The Secret Life of Melons
By Holly Wren Spaulding
Sun contributor
Working outside and tending our gardens many of us have noticed that the bees are active of late, in some cases aggressively defending their food sources and nesting areas. Bee and wasp killer is on display at the hardware store and for some among us, stings mean allergic swelling and emergency measures. But I cringe to think that the bees are regarded as a hazard and hassle of the season — that they are perceived as pests and treated to chemicals no matter what they are up to.
Domesticated around 7000 years ago, bees have long lived in collaboration with humans, providing us with sweet honey and pollinating our flowering food crops both in the wild and in our cultivated plots.

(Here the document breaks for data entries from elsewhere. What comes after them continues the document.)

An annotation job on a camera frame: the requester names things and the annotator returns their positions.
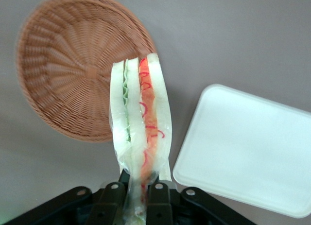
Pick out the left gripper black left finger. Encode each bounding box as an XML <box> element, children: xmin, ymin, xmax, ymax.
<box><xmin>0</xmin><ymin>172</ymin><xmax>129</xmax><ymax>225</ymax></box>

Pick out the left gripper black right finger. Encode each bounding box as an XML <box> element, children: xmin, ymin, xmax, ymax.
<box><xmin>145</xmin><ymin>182</ymin><xmax>256</xmax><ymax>225</ymax></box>

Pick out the triangle sandwich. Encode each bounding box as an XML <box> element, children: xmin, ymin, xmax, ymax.
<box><xmin>108</xmin><ymin>52</ymin><xmax>173</xmax><ymax>225</ymax></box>

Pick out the cream plastic tray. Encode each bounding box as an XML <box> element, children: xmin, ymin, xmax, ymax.
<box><xmin>172</xmin><ymin>83</ymin><xmax>311</xmax><ymax>219</ymax></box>

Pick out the brown wicker basket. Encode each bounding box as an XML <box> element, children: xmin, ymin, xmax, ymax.
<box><xmin>16</xmin><ymin>0</ymin><xmax>157</xmax><ymax>144</ymax></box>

Pollination is the process by which an animal — usually a wild bee, though domestic honey bees, wasps, moths, butterflies, flies, beetles and other invertebrates can also do this job — carries pollen from one flower to another while gathering nectar. This pollen fertilizes the flower, thus ensuring that a fruit is eventually born.

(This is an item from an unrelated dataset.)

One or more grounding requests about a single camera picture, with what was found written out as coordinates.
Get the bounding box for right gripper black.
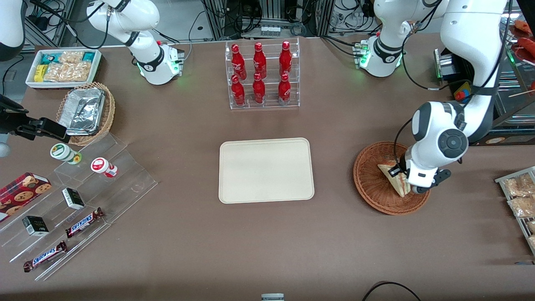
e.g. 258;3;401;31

Back in June a few of us transplanted melon seedlings into a 300-foot row on the farm where I work. We tucked them gently into little holes on top of heat reflecting black fabric, anticipating a variety of melons in by summer’s end. In late July the plants were flowering and it was time to remove the canopy of “remay” agricultural cloth, which protects the young plants from cooler temperatures and especially from pests.
Flowers, by definition, are pretty and sweet smelling — they need to get noticed by the roving bees and their appearance has evolved to function as a form of flirtation. When a melon blossom opens it has about eight hours to attract the affections of a bee. When the sun comes up, bees head out in search of nectar, making trips back and forth to the hive where they deposit what they have collected for the youngsters in the nursery. If a pollinator isn’t around to find those open blossoms, nothing will become of that particular effort at fruiting. When the temperatures cool at the end of day, blooms close and bees head home for the night. You can see why it is important to uncover the melons as soon as the flowers appear and why it is important that our pollinators be offered safe passage when they are doing what they do.

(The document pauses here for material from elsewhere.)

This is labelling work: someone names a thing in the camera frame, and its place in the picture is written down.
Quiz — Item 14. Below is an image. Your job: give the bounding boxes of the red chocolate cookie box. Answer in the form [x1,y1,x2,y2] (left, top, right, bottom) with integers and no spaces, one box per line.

This week the first of the melons, a lovely little dark green one with an orangey red flesh called “sweet little flower” were ready for picking. We farm workers ate dripping, pretty chunks like summer itself while we went about our harvest.
According to the book Fatal Harvest, “animals provide pollination services for over three-quarters of the staple crop plants that feed humankind and for 90 percent of flowering plants in the world.” Interestingly, the pollination services provided by honeybees are estimated at 60 to 100 times more valuable in economic terms than the market price of honey. It may be obvious, but we need these pollinators in a serious way.
Having taken an interest in the supreme role the bees are playing in making these melons come into being, I was alarmed to read that the National Academy of Sciences has been considering adding honeybees to the endangered species list. What is killing off our precious pollinators? Habitat is in decline as wild places turn over to development and the widespread use of pesticides is not only killing the nasty insects around lawns, farms and gardens, but as we know those broad-based agricultural chemicals also annihilate the benevolent species.
Pilgrims landed at Plymouth Rock with watermelon seeds and bees around 1929. All made their way south and soon Florida was the country’s largest producer of melons and these days the crop has an estimated annual value of around $60 million. Beekeepers in Florida often rent their bees to the melon growers when the vines are flowering, ensuring that the plants are fertilized. Each depends upon the other.
I am reminded of that fundamental of ecology: relationship. When the pollinators find those emerging yellow blossoms in the melon patch, the ensuing exchange is critical to a successful crop; it also a useful metaphor for the cantaloupe lovers among us as we pass through the world, find what we need, and move on. We human worker bees need to remove the veil, let the sun in on the growing thing, and do our best to support our partners (bees among them) in the work of growing good food, and sustaining agricultural into the future. Likewise, we’ll want to bear in mind the other needs of our oft forgotten pollinators: undisturbed or re-wilding habitat for foraging, nesting and roosting; native plants for sustaining healthy populations of wild pollinators who travel to our farm in search of nectar; and a wide eyed awareness that all synthetic agricultural chemicals are the death knell for so much of what is required for keeping this elegant system alive.
We humans tend to be concerned for the health and future of our own small plot of fertile land, but we’d do well to be thinking in terms of the patchwork of land around us too — how is it being treated and what kinds of habits and policies make it so.
In an era when pesticides are used as a matter of course in most farming operations, our farm prefers to embrace the bug life that results in fertile crops and happy bees. In exchange for some bee magic, we reflect on how our human actions support (or undermine) the pollinators. These kinds of calibrations are what sound farming depends upon, as does watermelon in August.
Over the coming weeks, you may be eating food from your own garden or another local farm. The fruit of flowering plants is coming to light: beans, potatoes, squash, tomatoes, peppers, eggplants and melons will bring us delight and nourishment. They are gifts from the bees, as much as they are the produce of good soil, much water, the sun and many human hands.